Steber: This is a job for Ashley and I, to develop these screening techniques for the breeding programs and teach them. Because the falling numbers test requires expensive equipment, takes up a lot of space in your lab and it’s very low throughput.
Those things don’t add up to early selection against the problem in a breeding program. They add up to “OK, let’s see if we can catch it just before it goes out the door.”
By that point, a great deal of time and energy has been invested in those varieties. We need to be able to select against this earlier in the breeding cycle.
CP: So in 20 years are we going to get rid of the falling number problem?
Steber: If I were working on drought tolerance, would you ask me if in 20 years we’re going to have completely solved that problem? (laughing)
We’re going to make progress in having greater tolerance to the problem. But seeds germinate. They’re designed to germinate. If I make you a seed that couldn’t germinate, it wouldn’t be very useful in generating next year’s crop.
CP: Outlook for this coming year?
Steber (laughing): You have asked me that question before and I’m going to give you the same: I do not model the weather.

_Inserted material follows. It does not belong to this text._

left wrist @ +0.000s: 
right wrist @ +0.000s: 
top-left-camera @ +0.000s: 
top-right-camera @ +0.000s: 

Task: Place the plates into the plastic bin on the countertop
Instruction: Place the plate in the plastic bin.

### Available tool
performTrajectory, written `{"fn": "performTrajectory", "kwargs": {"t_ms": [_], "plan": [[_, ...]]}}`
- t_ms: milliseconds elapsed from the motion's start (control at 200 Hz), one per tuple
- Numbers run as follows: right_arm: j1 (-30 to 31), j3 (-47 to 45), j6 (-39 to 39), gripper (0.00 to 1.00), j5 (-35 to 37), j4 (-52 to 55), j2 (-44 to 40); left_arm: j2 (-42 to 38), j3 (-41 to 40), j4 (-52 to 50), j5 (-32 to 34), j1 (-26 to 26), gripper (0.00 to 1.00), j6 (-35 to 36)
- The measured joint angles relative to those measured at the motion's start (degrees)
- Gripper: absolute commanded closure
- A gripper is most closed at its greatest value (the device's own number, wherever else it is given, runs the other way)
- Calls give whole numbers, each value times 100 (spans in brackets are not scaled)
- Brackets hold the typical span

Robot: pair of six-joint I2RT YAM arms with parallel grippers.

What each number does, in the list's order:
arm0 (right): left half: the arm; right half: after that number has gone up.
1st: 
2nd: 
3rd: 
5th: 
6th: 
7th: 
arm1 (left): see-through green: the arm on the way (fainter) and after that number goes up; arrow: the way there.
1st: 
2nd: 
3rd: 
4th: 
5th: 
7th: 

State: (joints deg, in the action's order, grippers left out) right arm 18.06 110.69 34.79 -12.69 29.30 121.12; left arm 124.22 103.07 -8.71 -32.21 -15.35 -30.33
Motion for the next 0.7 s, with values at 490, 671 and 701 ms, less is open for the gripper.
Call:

I do not predict weather. I am not going to make any predictions about this year.
Last year was a much better year. And actually I think farmers are doing a better job of managing the problem. We have information out there now on which varieties are prone to the problem and which varieties aren’t.
I’m hoping that with help from their seedsmen, they’re making less risky choices for falling numbers. Although I really understand that it’s only one trait, and they have to balance that with all of the other disease packages and yield traits they’re interested in.